• [What is needed]
The output is the lines below from the one with "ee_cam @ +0" through the one with "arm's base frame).", both included, printed exactly and with no other line.

Records from a dataset:
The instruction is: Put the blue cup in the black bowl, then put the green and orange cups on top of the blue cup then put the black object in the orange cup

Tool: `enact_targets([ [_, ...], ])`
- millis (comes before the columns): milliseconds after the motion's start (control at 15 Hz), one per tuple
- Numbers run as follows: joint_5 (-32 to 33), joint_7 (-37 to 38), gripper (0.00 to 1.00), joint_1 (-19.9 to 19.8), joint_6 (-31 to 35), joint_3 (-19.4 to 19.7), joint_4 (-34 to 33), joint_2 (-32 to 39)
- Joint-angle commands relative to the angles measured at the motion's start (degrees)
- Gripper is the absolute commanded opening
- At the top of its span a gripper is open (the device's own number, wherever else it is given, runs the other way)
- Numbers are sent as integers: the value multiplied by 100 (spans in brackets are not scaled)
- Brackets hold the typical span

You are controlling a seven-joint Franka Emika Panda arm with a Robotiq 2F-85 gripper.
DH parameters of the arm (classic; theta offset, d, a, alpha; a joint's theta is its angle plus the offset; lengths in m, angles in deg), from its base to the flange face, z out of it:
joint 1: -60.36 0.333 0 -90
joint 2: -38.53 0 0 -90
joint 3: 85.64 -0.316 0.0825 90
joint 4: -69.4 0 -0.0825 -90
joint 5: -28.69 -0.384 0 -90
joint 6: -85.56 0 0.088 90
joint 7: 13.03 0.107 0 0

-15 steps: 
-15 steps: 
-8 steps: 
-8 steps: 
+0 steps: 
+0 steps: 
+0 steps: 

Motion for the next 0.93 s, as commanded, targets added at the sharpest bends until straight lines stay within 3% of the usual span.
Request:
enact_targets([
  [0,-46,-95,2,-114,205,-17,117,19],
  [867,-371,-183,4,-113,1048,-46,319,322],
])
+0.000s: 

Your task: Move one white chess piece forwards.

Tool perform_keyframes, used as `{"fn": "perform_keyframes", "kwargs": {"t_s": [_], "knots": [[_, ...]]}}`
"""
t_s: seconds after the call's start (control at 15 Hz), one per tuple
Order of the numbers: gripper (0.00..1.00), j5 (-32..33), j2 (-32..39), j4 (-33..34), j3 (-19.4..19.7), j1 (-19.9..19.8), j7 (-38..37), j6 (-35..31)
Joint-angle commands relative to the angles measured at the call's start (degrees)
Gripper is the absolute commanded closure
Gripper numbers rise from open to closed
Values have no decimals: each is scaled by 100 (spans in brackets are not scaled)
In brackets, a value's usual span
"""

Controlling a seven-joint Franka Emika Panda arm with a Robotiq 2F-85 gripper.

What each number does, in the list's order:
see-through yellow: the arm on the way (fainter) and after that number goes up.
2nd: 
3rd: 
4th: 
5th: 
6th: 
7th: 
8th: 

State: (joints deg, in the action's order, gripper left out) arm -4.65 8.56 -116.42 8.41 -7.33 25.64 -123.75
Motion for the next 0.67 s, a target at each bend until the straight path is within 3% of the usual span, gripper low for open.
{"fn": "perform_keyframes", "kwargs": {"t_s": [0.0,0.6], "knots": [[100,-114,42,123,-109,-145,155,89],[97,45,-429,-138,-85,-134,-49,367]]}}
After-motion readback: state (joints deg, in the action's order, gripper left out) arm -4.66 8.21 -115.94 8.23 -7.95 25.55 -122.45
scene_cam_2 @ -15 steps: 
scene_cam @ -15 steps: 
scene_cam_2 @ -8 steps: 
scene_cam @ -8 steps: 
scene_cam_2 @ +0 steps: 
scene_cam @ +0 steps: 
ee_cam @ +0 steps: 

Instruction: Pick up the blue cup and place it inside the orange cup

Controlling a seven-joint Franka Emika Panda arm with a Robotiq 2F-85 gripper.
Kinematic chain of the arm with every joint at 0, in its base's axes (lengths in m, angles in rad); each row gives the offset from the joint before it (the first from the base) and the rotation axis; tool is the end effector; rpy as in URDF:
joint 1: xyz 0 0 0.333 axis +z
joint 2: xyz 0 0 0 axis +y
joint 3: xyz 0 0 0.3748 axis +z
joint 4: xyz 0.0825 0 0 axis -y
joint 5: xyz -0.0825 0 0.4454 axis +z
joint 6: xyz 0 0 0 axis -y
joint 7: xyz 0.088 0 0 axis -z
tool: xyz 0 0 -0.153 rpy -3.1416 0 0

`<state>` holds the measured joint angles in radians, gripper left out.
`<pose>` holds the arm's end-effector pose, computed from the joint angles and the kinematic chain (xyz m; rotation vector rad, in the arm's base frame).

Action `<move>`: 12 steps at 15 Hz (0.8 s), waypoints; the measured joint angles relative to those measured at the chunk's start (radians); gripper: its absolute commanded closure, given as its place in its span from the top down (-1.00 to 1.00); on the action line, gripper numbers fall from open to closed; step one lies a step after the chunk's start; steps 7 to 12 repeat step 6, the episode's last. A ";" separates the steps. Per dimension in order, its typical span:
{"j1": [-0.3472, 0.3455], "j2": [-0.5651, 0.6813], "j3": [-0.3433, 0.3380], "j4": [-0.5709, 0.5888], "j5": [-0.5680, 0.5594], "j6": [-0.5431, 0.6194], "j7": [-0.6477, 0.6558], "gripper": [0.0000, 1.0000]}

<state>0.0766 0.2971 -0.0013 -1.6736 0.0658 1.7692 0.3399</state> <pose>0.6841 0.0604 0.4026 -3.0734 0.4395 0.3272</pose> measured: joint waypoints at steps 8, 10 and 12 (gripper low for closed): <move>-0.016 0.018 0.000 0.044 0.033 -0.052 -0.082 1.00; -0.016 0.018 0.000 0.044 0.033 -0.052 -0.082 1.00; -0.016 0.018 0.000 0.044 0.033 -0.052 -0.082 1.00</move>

• [Written answer]
ee_cam @ +0 steps: 

Instruction: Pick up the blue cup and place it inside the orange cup

Controlling a seven-joint Franka Emika Panda arm with a Robotiq 2F-85 gripper.
Kinematic chain of the arm with every joint at 0, in its base's axes (lengths in m, angles in rad); each row gives the offset from the joint before it (the first from the base) and the rotation axis; tool is the end effector; rpy as in URDF:
joint 1: xyz 0 0 0.333 axis +z
joint 2: xyz 0 0 0 axis +y
joint 3: xyz 0 0 0.3748 axis +z
joint 4: xyz 0.0825 0 0 axis -y
joint 5: xyz -0.0825 0 0.4454 axis +z
joint 6: xyz 0 0 0 axis -y
joint 7: xyz 0.088 0 0 axis -z
tool: xyz 0 0 -0.153 rpy -3.1416 0 0

`<state>` holds the measured joint angles in radians, gripper left out.
`<pose>` holds the arm's end-effector pose, computed from the joint angles and the kinematic chain (xyz m; rotation vector rad, in the arm's base frame).

The answer to this exercise is complete.